# Problem details
For the material below, count the lines containing "cable" and reply with the number alone.

::: Data section

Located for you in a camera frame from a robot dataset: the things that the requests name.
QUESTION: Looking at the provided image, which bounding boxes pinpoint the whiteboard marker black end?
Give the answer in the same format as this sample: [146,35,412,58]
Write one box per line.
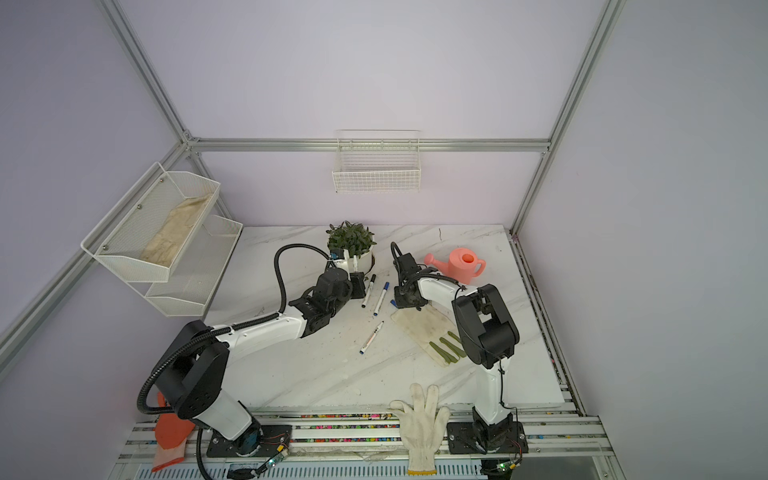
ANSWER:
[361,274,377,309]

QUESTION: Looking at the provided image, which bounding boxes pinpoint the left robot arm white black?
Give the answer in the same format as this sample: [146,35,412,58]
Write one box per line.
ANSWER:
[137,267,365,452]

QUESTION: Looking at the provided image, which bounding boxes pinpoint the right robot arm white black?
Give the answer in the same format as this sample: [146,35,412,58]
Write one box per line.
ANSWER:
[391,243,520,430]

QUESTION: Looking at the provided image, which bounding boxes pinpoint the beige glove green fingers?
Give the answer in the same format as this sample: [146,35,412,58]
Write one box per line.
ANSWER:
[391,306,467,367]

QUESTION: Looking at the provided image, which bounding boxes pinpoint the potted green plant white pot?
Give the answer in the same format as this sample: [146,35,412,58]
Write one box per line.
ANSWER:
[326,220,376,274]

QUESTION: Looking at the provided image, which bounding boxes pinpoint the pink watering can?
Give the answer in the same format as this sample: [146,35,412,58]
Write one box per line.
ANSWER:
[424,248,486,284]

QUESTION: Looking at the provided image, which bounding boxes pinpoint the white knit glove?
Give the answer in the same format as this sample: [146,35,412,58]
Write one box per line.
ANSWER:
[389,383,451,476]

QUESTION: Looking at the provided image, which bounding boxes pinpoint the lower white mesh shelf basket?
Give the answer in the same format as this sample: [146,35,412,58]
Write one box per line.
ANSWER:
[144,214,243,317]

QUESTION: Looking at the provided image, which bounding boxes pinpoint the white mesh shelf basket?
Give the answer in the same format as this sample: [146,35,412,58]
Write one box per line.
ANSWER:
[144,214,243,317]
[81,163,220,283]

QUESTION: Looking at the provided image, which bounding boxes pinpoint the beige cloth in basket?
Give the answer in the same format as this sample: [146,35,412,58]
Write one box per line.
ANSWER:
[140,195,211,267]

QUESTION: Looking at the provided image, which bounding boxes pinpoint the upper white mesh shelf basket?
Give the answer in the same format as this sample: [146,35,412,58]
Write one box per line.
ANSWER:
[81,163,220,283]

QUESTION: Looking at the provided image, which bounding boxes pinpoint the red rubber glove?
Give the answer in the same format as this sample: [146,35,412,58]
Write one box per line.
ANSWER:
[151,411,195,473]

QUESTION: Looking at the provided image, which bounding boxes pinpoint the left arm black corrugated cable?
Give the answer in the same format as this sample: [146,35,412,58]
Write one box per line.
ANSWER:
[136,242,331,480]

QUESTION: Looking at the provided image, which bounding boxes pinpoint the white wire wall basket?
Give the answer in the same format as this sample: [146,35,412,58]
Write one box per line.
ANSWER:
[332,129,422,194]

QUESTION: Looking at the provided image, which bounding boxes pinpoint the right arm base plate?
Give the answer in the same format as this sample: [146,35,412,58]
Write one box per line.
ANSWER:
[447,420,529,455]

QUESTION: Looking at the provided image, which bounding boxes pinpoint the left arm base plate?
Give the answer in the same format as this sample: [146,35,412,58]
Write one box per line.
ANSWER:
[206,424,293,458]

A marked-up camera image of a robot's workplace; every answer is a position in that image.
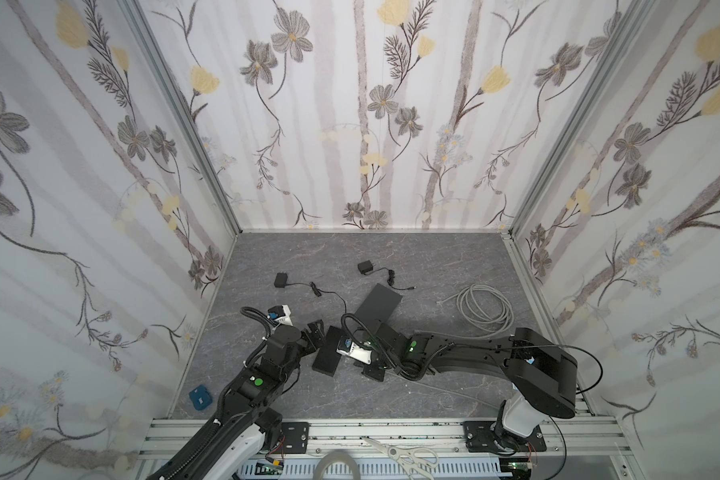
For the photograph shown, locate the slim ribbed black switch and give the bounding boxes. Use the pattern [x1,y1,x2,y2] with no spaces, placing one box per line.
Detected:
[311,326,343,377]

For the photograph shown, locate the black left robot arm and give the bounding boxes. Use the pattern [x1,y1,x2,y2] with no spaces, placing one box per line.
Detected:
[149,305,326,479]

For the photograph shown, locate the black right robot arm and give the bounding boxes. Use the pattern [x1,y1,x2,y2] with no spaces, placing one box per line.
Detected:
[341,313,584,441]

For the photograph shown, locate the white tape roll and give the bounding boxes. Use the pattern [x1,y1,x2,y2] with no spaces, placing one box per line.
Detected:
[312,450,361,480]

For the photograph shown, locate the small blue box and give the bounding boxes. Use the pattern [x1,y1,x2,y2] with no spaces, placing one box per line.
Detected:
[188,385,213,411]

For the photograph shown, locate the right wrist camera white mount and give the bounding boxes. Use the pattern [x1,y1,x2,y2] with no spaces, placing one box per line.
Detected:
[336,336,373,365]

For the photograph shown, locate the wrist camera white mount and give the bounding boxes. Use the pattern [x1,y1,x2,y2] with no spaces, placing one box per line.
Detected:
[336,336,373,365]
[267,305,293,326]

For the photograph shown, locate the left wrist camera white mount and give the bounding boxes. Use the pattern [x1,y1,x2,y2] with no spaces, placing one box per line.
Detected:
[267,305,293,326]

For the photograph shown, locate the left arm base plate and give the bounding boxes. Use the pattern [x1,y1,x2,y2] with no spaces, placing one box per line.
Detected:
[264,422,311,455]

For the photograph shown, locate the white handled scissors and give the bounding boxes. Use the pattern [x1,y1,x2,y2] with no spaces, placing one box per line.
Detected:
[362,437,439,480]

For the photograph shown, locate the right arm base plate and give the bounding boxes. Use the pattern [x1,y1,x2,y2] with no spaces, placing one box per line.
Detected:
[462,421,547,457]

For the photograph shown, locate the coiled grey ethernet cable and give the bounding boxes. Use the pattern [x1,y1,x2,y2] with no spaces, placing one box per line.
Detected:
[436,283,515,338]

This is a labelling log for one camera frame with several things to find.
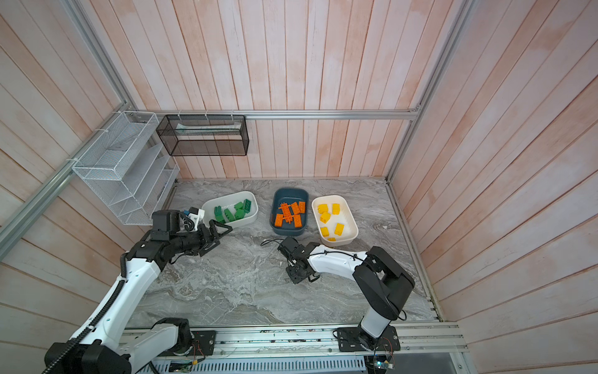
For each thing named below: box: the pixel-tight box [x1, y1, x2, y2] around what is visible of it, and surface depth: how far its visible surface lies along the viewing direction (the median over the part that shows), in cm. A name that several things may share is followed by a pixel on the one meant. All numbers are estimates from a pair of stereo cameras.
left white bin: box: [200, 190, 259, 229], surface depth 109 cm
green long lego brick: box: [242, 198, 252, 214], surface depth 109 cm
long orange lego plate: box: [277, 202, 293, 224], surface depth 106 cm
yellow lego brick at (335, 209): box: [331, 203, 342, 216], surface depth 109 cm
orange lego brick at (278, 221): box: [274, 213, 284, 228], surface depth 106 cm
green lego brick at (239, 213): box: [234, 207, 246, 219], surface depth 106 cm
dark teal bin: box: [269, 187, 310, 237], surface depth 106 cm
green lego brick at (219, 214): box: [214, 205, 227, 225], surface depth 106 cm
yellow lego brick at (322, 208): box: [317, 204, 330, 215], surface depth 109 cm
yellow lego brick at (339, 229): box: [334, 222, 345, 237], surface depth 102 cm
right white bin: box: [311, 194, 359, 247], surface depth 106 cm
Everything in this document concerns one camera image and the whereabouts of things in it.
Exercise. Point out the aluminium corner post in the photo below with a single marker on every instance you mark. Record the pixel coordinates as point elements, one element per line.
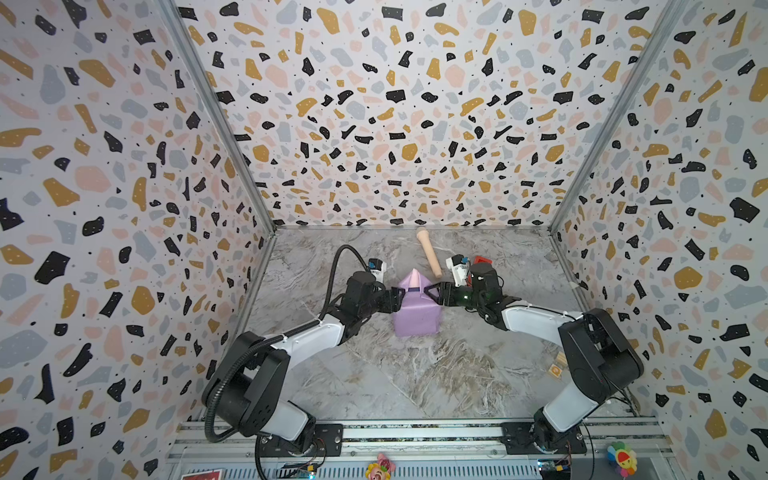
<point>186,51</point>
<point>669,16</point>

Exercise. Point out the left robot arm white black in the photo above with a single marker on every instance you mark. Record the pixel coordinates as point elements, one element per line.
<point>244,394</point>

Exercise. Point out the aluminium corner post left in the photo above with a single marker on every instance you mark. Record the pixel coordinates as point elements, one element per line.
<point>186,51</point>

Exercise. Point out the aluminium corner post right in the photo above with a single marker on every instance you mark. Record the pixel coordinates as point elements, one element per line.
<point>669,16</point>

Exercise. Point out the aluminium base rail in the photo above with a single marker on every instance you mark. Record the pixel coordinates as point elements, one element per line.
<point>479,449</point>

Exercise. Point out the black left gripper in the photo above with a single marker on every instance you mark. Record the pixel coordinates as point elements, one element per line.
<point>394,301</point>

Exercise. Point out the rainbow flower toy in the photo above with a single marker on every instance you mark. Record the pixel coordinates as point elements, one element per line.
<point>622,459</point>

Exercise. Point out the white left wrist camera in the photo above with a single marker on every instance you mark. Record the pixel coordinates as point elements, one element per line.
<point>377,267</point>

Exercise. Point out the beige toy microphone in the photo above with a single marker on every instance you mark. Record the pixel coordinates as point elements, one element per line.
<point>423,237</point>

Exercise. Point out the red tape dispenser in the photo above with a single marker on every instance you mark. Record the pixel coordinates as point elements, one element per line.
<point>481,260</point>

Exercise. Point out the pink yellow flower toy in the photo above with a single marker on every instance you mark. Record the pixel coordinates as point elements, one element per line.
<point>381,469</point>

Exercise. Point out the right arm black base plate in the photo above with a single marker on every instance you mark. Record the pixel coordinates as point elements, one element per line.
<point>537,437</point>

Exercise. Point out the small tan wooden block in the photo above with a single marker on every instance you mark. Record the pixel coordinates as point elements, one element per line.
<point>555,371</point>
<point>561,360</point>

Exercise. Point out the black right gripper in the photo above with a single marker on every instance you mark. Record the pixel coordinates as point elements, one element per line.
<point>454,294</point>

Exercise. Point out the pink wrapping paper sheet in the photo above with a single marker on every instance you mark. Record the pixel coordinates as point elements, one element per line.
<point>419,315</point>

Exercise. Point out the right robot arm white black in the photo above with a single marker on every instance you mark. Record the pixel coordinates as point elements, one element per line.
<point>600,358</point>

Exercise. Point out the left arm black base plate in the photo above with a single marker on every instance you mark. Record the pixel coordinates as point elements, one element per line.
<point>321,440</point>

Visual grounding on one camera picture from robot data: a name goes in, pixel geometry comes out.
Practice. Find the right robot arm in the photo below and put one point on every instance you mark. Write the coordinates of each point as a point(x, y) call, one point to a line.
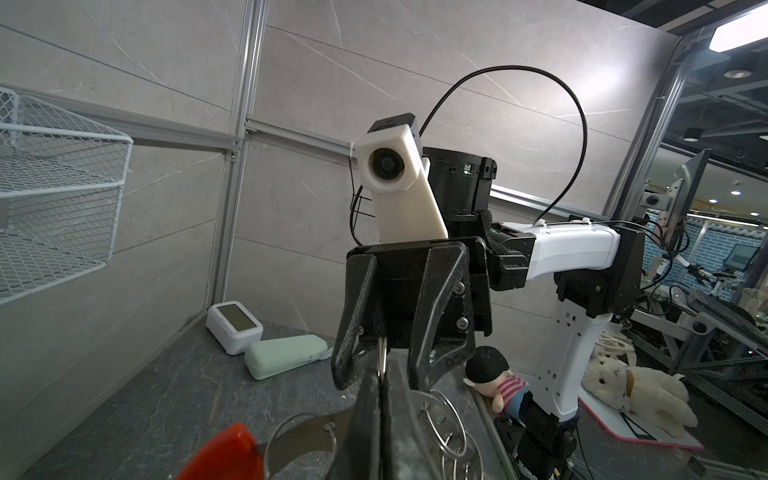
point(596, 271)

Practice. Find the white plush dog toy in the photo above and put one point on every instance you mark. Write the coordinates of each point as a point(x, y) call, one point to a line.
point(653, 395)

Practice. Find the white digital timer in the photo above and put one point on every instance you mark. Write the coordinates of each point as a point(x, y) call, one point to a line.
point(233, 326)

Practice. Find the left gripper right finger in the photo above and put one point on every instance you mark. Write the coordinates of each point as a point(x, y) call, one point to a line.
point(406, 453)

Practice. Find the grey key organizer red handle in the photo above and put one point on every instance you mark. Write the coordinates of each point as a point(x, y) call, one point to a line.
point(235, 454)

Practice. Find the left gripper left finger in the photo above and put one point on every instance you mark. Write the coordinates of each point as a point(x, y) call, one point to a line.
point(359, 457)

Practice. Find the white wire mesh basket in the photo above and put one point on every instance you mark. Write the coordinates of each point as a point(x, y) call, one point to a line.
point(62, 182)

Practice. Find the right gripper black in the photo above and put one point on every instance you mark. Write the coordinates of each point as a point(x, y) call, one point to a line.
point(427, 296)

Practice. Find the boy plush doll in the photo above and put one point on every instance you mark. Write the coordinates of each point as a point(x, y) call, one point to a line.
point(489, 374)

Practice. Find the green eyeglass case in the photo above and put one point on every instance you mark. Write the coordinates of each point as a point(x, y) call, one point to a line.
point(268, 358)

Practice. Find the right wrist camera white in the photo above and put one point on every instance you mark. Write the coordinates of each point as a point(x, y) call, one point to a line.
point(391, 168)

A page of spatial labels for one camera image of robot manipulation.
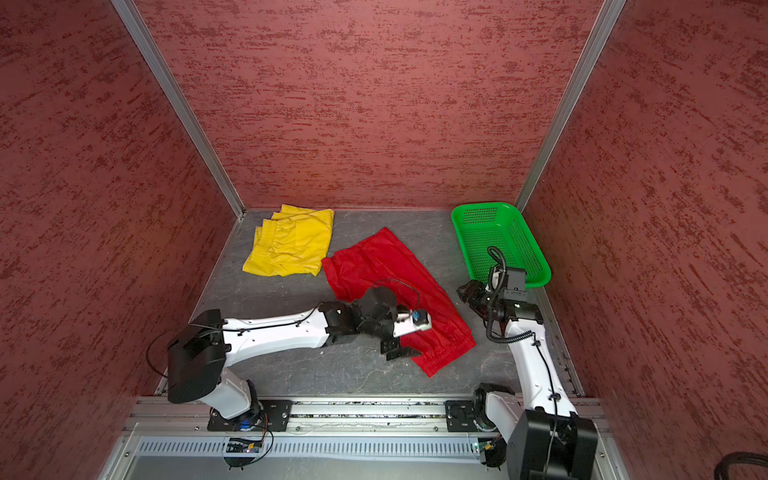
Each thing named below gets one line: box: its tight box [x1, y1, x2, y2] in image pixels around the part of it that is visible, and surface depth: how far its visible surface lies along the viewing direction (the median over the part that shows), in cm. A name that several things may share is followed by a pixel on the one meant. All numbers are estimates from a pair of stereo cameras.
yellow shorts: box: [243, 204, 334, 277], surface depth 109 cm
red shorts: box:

::::::

# Your response
2